Official implementation of "Towards Good Practices for Efficiently Annotating Large-Scale Image Classification Datasets" (CVPR2021)

Overview

Towards Good Practices for Efficiently Annotating Large-Scale Image Classification Datasets

This is the official implementation of "Towards Good Practices for Efficiently Annotating Large-Scale Image Classification Datasets" (CVPR 2021). For more details, please refer to:


Towards Good Practices for Efficiently Annotating Large-Scale Image Classification Datasets

Yuan-Hong Liao, Amlan Kar, Sanja Fidler

University of Toronto

[Paper] [Video] [Project]

CVPR2021 Oral

Data is the engine of modern computer vision, which necessitates collecting large-scale datasets. This is expensive, and guaranteeing the quality of the labels is a major challenge. In this paper, we investigate efficient annotation strategies for collecting multi-class classification labels fora large collection of images. While methods that exploit learnt models for labeling exist, a surprisingly prevalent approach is to query humans for a fixed number of labels per datum and aggregate them, which is expensive. Building on prior work on online joint probabilistic modeling of human annotations and machine generated beliefs, we propose modifications and best practices aimed at minimizing human labeling effort. Specifically, we make use ofadvances in self-supervised learning, view annotation as a semi-supervised learning problem, identify and mitigate pitfalls and ablate several key design choices to propose effective guidelines for labeling. Our analysis is done in a more realistic simulation that involves querying human labelers, which uncovers issues with evaluation using existing worker simulation methods. Simulated experiments on a 125k image subset of the ImageNet dataset with 100 classes showthat it can be annotated to 80% top-1 accuracy with 0.35 annotations per image on average, a 2.7x and 6.7x improvement over prior work and manual annotation, respectively.


Code usage

  • Downdload the extracted BYOL features and change root directory accordingly
wget -P data/features/ http://www.cs.toronto.edu/~andrew/research/cvpr2021-good_practices/data/byol_r50-e3b0c442.pth_feat1.npy 

Replace REPO_DIR (here) with the absolute path to the repository.

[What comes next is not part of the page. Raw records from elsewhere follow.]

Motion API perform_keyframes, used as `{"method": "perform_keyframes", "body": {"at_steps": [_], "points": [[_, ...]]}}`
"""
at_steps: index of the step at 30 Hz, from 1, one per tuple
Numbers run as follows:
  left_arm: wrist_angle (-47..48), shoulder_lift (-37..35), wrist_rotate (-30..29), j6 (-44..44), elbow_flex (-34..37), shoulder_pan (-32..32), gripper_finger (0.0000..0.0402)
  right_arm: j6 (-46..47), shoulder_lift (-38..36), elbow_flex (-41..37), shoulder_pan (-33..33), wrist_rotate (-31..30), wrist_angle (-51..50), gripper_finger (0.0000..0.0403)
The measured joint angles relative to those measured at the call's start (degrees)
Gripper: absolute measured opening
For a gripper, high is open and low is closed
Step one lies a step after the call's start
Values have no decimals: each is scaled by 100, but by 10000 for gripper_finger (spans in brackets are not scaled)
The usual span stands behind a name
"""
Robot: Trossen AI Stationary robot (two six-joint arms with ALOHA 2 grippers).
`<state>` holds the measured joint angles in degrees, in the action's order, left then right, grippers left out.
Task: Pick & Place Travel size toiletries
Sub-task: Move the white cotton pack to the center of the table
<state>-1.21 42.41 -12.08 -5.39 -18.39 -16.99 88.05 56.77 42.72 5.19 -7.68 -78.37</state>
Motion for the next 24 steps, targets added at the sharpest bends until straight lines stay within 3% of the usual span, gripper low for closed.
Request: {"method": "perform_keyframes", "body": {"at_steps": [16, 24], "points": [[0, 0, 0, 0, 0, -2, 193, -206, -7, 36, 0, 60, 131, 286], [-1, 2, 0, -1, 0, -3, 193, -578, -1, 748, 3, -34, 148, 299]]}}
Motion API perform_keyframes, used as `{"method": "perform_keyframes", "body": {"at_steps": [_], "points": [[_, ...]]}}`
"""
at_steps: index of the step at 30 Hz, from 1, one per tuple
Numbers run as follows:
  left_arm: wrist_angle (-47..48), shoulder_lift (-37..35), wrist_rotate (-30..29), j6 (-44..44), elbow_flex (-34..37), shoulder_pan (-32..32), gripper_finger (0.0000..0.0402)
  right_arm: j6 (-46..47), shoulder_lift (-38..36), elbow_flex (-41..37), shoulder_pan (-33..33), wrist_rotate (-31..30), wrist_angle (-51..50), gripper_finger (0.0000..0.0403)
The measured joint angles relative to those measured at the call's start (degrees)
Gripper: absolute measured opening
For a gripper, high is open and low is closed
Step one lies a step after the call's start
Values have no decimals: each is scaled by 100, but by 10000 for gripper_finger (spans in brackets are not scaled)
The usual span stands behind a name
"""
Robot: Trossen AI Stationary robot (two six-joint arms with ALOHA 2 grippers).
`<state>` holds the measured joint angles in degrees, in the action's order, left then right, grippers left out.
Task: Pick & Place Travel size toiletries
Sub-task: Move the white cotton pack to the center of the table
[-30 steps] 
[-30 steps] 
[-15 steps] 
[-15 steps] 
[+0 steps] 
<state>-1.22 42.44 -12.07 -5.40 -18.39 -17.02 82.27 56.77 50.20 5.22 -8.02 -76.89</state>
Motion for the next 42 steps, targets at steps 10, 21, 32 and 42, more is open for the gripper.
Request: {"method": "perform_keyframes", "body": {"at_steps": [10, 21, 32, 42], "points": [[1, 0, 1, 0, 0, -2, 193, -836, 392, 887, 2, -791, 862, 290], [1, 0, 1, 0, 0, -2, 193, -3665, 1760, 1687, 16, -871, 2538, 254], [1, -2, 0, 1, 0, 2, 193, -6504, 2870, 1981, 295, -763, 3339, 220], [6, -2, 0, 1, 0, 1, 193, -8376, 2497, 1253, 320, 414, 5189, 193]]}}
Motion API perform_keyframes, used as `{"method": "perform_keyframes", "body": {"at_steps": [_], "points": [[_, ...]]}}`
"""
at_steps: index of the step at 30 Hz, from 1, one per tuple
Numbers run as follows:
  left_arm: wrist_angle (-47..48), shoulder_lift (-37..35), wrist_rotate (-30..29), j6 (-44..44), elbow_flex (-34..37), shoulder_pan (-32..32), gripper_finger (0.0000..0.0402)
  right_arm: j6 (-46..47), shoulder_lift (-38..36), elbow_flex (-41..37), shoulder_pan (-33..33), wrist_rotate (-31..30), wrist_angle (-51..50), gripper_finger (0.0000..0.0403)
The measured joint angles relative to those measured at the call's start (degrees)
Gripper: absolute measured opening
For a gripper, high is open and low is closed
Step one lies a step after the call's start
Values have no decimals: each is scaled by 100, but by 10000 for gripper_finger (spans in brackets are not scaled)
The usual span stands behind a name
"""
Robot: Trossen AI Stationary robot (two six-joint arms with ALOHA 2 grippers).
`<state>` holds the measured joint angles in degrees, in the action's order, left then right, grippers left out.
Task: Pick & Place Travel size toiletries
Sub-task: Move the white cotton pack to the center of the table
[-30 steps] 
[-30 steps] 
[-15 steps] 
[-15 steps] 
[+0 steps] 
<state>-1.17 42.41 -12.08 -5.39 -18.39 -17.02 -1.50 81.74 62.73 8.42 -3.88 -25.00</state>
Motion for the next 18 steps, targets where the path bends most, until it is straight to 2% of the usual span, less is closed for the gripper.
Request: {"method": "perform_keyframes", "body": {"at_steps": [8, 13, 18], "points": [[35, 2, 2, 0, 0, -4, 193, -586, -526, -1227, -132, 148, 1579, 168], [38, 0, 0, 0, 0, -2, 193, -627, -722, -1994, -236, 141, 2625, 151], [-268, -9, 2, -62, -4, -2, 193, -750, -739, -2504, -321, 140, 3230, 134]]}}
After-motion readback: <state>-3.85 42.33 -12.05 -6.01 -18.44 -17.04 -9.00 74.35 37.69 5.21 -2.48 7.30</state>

  • Run online labeling with simulated workers
    • <EXPERIMENT> can be imagenet_split_0~5, imagenet_animal, imagenet_100_classes
    • <METHOD> can be ds_model, lean, improved_lean, efficient_annotation
    • <SIMULATION> can be amt_structured_noise, amt_uniform_noise
python main.py experiment=<EXPERIMENT> learner_method=<METHOD> simulation <SIMULATION>

To change other configurations, go check the config.yaml here.

Code Structure

There are several components in our system: Sampler, AnnotationHolder, Learner, Optimizer and Aggregator.

  • Sampler: We implement RandomSampler and GreedyTaskAssignmentSampler. For GreedyTaskAssignmentSampler, you need to specify an additional flag max_annotation_per_worker

For example,

python main.py experiment=imagenet_animal learner_method=efficient_annotation simulation=amt_structured_noise sampler.algo=greedy_task_assignment sampler.max_annotation_per_worker=2000
  • AnnotationHolder: It holds all information of each example including worker annotation, ground truth and current risk estimation. For simulated worker, you can call annotation_holder.collect_annotation to query annotations. You can also sample the annotation outside and add them by calling annotation_holder.add_annotation

  • Learner: We implement DummyLearner and LinearNNLearner. You can use your favorite architecture by overwriting NNLearner.init_learner

  • Optimizer: We implement EMOptimizer. By calling optimizer.step, the optimizer perform EM for a fixed number of times unless it's converged. If DummyLearner is not used, the optimizer is expected to call optimizer.fit_machine_learner to train the machine learner and perform prediction over all data examples.

  • Aggregator: We implement MjAggregator and BayesAggregator. MjAggregator performs majority vote to infer the final label. BayesAggregator treat the ground truth and worker skill as hidden variables and infer it based on the observation (worker annotation).

Citation

If you use this code, please cite:

@misc{liao2021good,
      title={Towards Good Practices for Efficiently Annotating Large-Scale Image Classification Datasets}, 
      author={Yuan-Hong Liao and Amlan Kar and Sanja Fidler},
      year={2021},
      eprint={2104.12690},
      archivePrefix={arXiv},
      primaryClass={cs.CV}
}
Owner
Sanja Fidler's Lab
Sanja Fidler's lab at the University of Toronto
Sanja Fidler's Lab
Pre-trained Deep Learning models and demos (high quality and extremely fast)

OpenVINO™ Toolkit - Open Model Zoo repository This repository includes optimized deep learning models and a set of demos to expedite development of hi

OpenVINO Toolkit 3.4k Dec 31, 2022
Stochastic Tensor Optimization for Robot Motion - A GPU Robot Motion Toolkit

STORM Stochastic Tensor Optimization for Robot Motion - A GPU Robot Motion Toolkit [Install Instructions] [Paper] [Website] This package contains code

NVIDIA Research Projects 101 Dec 12, 2022
iris - Open Source Photos Platform Powered by PyTorch

Open Source Photos Platform Powered by PyTorch. Submission for PyTorch Annual Hackathon 2021.

Omkar Prabhu 137 Sep 10, 2022
Sound-guided Semantic Image Manipulation - Official Pytorch Code (CVPR 2022)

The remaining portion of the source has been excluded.